Wrong segmentation of data in the Italian dataset

Question

Wrong segmentation of data in the Italian dataset

giampierosalvi opened this issue 2 years ago · 0 comments

Hi,
I have been listening to some of the utterances from the test set in the Italian dataset and realized that most of the time the segmentation of the audio is wrong. This means that the transcriptions contain several words before and after the content of the audio, or, vice versa, the transcriptions miss words that are at the beginning or end of the audio. This problem is rather significant: most of the utterances I have listened to are affected and it usually includes 5-10 words extra or missing.

Here is a code snippet on how I download and listen to the dataset:

import sounddevice as sd
from datasets import load_dataset
ds = load_dataset("facebook/voxpopuli", "it", split="test")
for item in ds:
   print(item['normalized_text'])
   sd.play(item['audio']['array'], item['audio']['sampling_rate'])
   input("Press Enter to continue...")

I have also downloaded the data according to the scripts in this repository like this:

python -m voxpopuli.download_audios --root [...] --subset asr
python -m voxpopuli.get_asr_data --root [...] --lang it

However, the problem is the same as in the huggingface dataset.

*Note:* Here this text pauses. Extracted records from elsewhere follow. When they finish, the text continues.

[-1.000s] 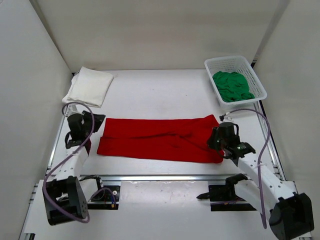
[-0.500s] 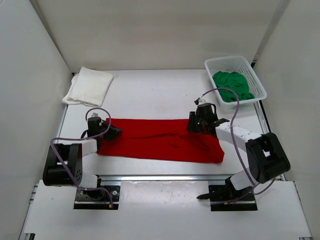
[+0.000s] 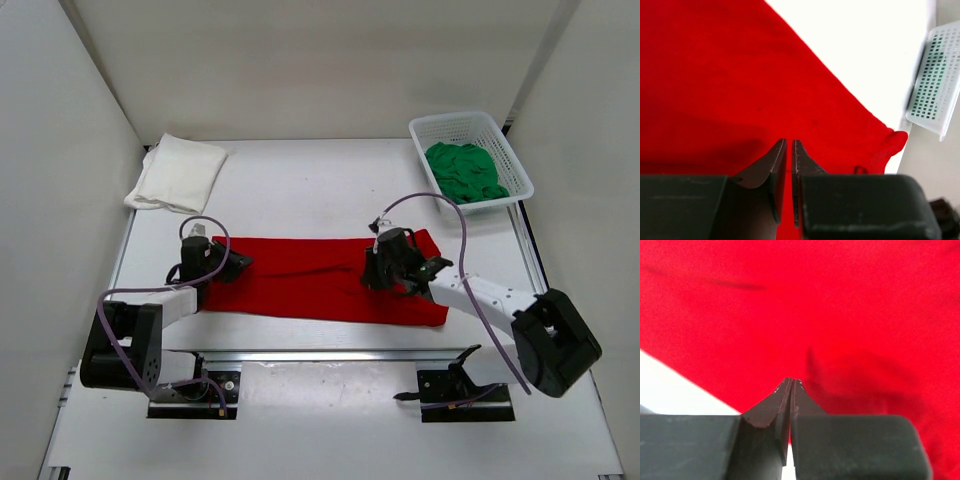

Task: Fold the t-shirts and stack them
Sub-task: Fold the other side of the tshirt into a rectangle

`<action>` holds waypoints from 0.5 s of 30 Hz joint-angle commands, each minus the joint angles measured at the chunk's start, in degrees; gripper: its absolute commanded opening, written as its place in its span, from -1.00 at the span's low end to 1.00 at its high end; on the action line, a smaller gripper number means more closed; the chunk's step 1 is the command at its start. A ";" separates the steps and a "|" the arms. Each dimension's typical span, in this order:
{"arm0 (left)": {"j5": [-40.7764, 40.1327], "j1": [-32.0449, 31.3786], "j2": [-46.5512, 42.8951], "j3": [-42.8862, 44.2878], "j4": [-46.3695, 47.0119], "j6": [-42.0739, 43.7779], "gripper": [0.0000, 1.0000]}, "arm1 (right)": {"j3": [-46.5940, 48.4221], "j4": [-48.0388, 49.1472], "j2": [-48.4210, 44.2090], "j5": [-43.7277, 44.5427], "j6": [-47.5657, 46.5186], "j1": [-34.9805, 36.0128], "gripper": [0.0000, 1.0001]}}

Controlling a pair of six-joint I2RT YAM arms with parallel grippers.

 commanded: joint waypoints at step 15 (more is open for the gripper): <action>-3.85 -11.50 -2.36 1.77 2.67 0.34 -0.53 | 0.29 -3.55 -4.60 -1.45 -3.71 -3.54 -0.50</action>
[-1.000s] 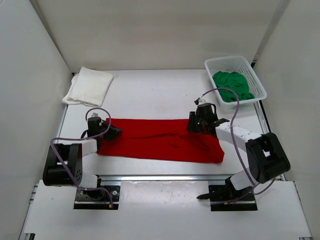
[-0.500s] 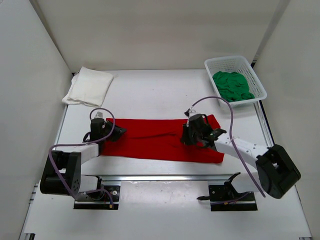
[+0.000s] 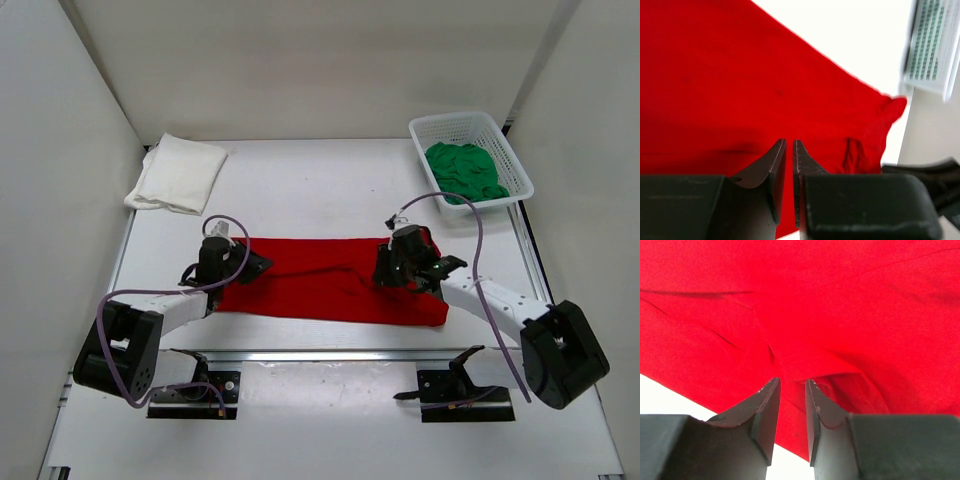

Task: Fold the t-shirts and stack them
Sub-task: Fold the other side of the tshirt into a rectangle

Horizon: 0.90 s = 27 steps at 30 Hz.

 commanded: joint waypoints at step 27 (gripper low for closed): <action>0.80 -5.08 -1.75 -2.67 3.60 -0.12 -0.53 | 9.07 -4.94 12.49 10.35 -0.32 7.42 -1.00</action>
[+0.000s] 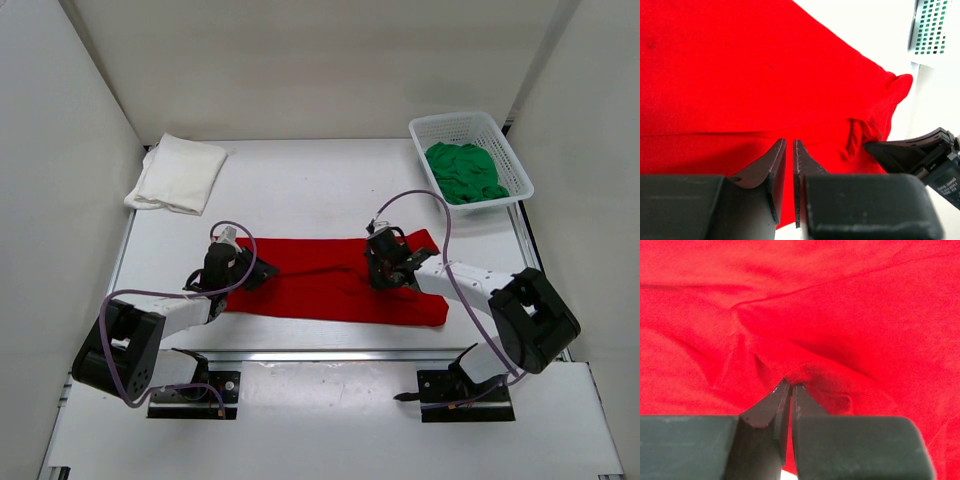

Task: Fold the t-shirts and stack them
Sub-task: Fold the other side of the tshirt into a rectangle

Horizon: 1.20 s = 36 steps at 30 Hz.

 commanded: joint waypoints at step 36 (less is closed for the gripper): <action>-0.69 -1.88 1.74 6.87 -0.41 0.56 -0.51 | -10.75 7.53 -6.84 -14.52 2.88 -9.19 -1.00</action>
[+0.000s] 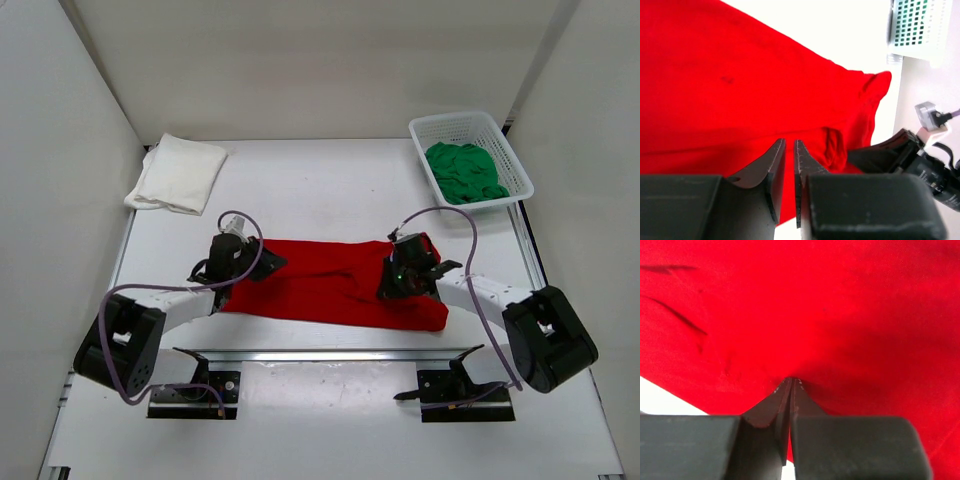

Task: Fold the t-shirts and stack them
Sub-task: Fold the other side of the tshirt into a rectangle

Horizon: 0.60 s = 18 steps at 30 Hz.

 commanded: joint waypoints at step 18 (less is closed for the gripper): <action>2.94 9.69 20.86 8.75 11.60 -6.10 -0.52 | -0.15 23.94 2.69 -11.97 0.24 -31.67 -0.32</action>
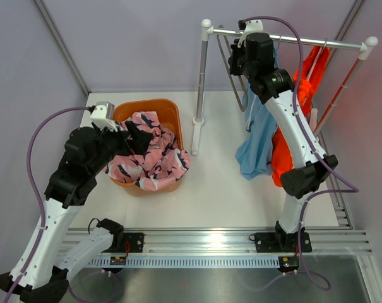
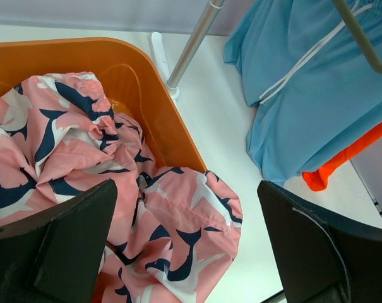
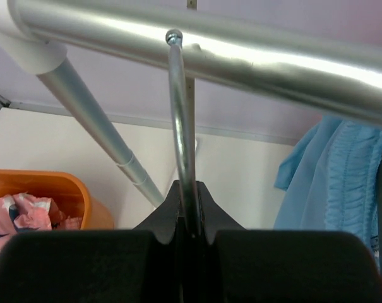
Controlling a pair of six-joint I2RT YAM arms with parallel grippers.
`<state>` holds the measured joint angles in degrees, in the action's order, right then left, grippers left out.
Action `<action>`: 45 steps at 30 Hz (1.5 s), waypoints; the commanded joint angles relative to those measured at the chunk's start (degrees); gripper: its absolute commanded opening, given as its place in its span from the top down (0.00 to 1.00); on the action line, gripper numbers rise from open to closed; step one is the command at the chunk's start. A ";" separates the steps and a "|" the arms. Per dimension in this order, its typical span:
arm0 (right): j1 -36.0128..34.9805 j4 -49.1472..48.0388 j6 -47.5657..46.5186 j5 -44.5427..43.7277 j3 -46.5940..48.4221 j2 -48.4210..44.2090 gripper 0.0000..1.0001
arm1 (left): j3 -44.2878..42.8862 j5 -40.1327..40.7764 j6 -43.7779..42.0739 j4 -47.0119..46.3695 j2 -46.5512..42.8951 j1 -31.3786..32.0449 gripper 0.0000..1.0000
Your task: Remove the shorts from the hanger
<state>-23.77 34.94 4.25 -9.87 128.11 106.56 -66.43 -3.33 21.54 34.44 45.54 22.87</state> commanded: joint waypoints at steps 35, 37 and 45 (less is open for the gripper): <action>0.39 -2.16 1.28 -4.28 6.28 3.92 0.62 | 4.47 -2.12 -1.94 -3.59 -2.21 0.07 0.01; 0.39 -1.72 1.98 -3.76 6.01 2.26 0.61 | 4.56 -1.94 -1.94 -3.59 -2.21 0.07 0.01; 0.39 -0.14 3.13 -2.96 3.72 -4.25 0.58 | 4.73 -1.59 -1.94 -3.76 -1.68 0.15 0.01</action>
<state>-23.66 35.55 6.55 -13.80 131.96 108.05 -62.19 -3.97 19.92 33.32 43.62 22.87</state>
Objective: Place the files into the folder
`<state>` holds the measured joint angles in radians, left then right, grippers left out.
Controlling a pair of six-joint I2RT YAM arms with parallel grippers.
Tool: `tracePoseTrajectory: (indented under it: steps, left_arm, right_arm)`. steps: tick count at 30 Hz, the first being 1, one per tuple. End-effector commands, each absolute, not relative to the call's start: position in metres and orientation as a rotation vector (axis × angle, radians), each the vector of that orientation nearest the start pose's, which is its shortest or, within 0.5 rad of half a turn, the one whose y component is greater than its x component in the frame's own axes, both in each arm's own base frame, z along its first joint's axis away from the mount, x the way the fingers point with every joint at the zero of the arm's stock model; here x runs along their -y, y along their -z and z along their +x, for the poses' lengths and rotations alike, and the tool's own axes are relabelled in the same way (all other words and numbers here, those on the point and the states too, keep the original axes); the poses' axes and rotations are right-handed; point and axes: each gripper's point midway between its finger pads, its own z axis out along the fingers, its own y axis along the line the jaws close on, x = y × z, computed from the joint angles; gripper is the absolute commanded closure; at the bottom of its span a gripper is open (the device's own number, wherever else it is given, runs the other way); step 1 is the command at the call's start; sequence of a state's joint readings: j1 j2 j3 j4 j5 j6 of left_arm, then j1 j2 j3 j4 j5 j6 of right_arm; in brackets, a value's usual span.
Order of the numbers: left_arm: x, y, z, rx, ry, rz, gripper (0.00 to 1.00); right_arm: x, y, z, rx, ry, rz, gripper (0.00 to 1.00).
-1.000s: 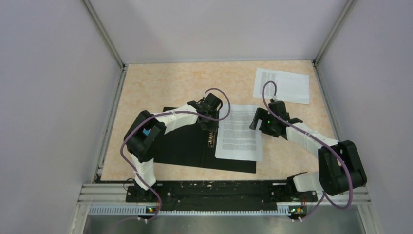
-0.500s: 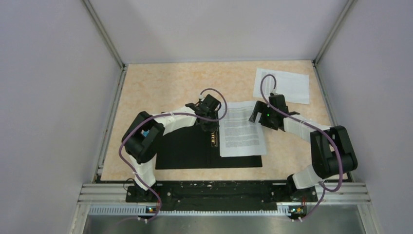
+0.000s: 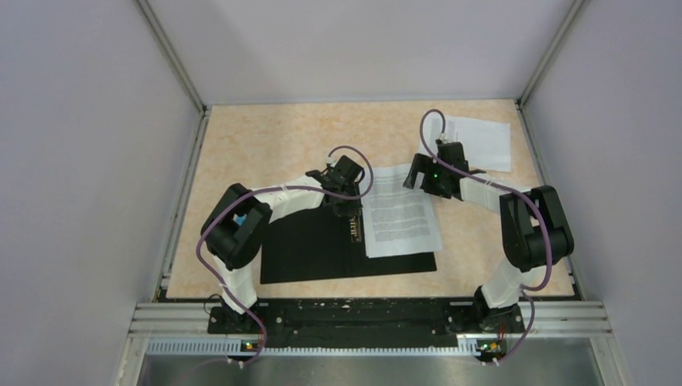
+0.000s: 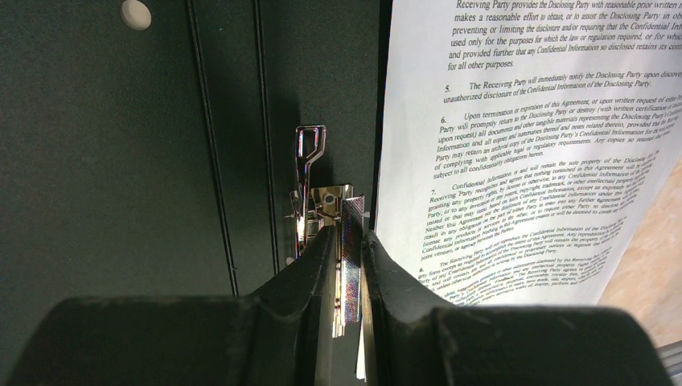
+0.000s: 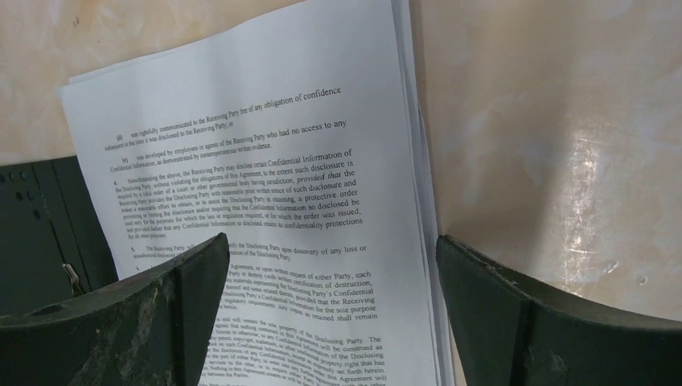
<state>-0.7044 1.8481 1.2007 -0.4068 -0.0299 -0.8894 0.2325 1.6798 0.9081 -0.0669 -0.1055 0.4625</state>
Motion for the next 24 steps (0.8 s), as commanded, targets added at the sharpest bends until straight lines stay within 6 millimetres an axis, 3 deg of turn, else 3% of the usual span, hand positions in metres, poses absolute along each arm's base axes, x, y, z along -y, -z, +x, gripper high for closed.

Just to give you an example, 20170403-0900-PLENARY-17-it_20170403-20:18:14_4 which happens to be the first item in the huggingface test set, has the following transcription:
"questo è fondamentale se pensiamo a paesi come la malesia che hanno fatto investimenti anche importanti per differenziarsi da quelli che sono stati elementi di sfruttamento di mancato rispetto dell'ambiente di queste produzioni."

However the audio starts from the end of the word "malesia" and ends with "queste produzioni e se da una parte abbiamo riscrontrato che alcuni paesi si diff" (where the last word is probably "differenziano" but it was cut in the recording.

Can you please verify the data?
Is this problem in the original data from the European Parliament, or is it related to some processing you have done when you prepared the data?
Can it be fixed?

Thank you
Giampiero